Three reasons not to wait two years between posts:
  1. Picture issues: I used to be so diligent about taking pictures, uploading them and posting them. No more, my friends. I didn't even bring my camera on vacation this year. Uploading took an hour and I found that I had taken photos of eight other dishes in anticipation of someday blogging about them. One of them, taken last July, looks delicious, but I don't remember how I made it. 
  2. Logging back on to the blog may take a while due to not remembering URLs, passwords, etc.  - or your blog account may have been discontinued. This blog was created when I was still using Hotmail and now that Blogger is owned by Google, well, they don't really like that. But here I am, logged on with the Hotmail because I can't seem to get it switched over. 
  3. You may find yourself rambling about stuff no one cares about. Wait, isn't rambling about whatever you want the whole reason why people start blogs?! 
So tonight's blog post is inspired by artichokes. I decided to make grilled artichokes and I wanted to make homemade mayonnaise to go with them. I had made a soy mayo in the past, which is fine but I was actually thinking of making a more traditional recipe. I was flipping through my Whole Life Nutrition cookbook and found a recipe based on almonds. Dan the Egg Man was out of eggs today and I actually had almonds in my pantry. I might never make another mayo recipe again - I loved this one! And so did the boys and the people who came over for dinner.
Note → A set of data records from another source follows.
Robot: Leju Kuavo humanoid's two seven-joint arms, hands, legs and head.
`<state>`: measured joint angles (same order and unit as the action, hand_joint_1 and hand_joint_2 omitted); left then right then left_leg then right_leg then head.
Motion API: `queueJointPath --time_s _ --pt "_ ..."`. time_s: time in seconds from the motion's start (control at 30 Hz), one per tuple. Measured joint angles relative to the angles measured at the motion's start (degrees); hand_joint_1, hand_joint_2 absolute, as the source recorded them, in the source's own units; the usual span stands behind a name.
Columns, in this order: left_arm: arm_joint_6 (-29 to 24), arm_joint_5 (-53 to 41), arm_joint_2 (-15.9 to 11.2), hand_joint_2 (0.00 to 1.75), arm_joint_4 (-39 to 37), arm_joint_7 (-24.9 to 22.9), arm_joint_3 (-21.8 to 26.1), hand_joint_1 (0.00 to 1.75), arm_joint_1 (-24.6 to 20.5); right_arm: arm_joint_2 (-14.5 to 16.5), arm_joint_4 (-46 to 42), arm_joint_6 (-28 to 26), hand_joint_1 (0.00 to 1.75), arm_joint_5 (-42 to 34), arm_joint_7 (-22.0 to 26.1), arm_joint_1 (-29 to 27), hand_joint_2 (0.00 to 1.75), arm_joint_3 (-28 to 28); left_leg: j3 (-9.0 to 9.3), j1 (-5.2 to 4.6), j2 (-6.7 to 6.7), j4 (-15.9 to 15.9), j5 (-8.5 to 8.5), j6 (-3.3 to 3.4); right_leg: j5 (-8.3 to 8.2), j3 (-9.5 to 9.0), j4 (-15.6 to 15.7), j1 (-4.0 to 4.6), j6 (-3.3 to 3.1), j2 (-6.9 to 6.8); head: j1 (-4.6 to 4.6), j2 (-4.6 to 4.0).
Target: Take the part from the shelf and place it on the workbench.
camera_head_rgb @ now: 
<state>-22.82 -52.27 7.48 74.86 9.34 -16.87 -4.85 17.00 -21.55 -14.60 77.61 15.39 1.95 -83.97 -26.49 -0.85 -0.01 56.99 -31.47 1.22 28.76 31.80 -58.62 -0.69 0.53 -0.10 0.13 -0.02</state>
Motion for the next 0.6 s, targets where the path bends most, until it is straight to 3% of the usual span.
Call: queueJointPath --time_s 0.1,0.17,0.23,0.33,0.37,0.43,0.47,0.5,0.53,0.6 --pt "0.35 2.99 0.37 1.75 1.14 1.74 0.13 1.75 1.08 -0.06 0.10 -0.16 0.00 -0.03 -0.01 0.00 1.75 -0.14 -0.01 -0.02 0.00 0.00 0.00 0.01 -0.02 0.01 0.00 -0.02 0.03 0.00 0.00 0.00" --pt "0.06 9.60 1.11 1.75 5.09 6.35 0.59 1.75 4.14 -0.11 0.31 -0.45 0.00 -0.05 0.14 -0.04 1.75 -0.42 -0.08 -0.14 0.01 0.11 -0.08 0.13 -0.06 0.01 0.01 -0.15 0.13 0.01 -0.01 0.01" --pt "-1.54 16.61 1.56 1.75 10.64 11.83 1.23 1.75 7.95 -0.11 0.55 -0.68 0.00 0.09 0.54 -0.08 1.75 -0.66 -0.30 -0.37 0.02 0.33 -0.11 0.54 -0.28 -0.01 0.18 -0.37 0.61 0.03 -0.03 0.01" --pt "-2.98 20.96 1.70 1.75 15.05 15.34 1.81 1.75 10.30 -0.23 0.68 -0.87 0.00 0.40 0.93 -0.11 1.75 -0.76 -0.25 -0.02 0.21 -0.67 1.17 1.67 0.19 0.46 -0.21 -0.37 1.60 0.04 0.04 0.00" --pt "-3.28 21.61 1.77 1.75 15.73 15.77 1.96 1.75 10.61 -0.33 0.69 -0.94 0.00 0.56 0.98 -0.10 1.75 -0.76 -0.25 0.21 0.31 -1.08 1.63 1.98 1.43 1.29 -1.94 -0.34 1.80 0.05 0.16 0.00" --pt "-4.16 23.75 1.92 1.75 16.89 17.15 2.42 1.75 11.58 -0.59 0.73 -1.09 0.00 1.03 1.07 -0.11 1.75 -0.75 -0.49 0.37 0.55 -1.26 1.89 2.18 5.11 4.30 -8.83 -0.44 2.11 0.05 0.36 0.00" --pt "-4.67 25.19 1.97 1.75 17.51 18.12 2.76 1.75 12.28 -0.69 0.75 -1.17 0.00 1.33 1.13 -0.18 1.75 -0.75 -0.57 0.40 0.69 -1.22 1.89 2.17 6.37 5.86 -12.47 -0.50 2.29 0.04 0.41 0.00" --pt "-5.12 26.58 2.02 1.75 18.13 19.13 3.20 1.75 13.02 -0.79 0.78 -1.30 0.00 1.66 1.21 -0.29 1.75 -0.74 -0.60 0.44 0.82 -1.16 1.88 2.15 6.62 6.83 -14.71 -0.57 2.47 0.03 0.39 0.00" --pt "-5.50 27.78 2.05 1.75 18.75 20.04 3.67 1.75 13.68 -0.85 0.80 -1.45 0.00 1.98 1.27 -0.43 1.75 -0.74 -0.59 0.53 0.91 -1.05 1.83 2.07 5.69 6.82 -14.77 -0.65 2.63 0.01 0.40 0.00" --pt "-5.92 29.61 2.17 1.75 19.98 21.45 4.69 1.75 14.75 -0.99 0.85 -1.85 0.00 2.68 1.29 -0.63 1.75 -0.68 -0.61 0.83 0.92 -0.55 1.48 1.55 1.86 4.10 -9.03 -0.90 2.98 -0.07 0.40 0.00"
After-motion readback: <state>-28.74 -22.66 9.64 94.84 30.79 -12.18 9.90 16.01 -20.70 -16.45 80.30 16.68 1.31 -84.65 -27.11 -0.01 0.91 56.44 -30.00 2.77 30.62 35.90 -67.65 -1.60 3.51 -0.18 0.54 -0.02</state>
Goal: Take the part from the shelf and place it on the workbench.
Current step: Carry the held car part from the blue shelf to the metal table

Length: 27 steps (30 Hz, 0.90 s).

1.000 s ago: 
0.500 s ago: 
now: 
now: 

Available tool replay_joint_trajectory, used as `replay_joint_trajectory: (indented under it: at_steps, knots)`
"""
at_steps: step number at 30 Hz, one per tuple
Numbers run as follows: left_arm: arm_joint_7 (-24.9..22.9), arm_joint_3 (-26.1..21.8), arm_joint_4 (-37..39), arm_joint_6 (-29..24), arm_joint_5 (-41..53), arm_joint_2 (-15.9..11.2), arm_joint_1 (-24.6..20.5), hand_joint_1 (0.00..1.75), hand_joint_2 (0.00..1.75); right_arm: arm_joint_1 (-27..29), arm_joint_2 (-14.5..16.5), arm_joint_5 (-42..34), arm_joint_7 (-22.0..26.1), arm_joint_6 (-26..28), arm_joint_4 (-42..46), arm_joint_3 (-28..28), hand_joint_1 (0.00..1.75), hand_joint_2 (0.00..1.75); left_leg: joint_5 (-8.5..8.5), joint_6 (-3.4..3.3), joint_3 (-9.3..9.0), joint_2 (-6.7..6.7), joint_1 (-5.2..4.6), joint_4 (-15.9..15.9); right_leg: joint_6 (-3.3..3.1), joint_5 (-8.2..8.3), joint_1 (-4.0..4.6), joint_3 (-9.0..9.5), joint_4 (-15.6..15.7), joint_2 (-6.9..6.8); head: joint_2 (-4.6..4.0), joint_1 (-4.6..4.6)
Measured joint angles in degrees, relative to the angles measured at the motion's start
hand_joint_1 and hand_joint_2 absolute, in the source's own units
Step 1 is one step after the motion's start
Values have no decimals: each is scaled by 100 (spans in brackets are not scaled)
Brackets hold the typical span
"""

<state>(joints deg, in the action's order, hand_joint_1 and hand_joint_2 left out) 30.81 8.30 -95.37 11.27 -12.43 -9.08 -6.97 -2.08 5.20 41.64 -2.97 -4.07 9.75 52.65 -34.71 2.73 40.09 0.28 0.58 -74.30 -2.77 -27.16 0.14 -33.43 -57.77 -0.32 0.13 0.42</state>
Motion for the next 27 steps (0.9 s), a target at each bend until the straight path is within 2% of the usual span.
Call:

It probably isn't fair to call it mayonnaise; it doesn't taste like mayo at all to me. But I would use it in all the same instances (buggers, egg salad, artichokes, tomato and kale sandwiches) and be much, much happier. I called it artichoke dip at diner so as not to confuse anyone - I've found it works better to totally re-name something than call it but a known name if it's an alternative version.

Almond mayo is raw, packed with nutrients, soy-free, egg-free, and super easy.  SOLD! To the lady who doesn't have time to blog! Also, Joe Mac, our neighborhood farmer and foodist approves.

Makes 2 cups.
Store in a sealed glass jar and refrigerate up to three weeks.
  • 1 1/2 cup almonds*
  • 1 cup warm water
  • 1/3 cup raw apple cider vinegar
  • 1 1/2 teaspoons sea salt
  • 1 tablespoon dijon mustard 
  • 2/3 cup extra virgin olive oil 
* I used whole almonds because I was using a Vitamix. If you have a regular blender, then chop up your almonds to help it along. 
  1. Combine almonds, water, vinegar, salt and mustard in blender. Blend until smooth. 
  2. With blender on low, slowly add your oil. Blend until well combined; mixture should thicken quickly.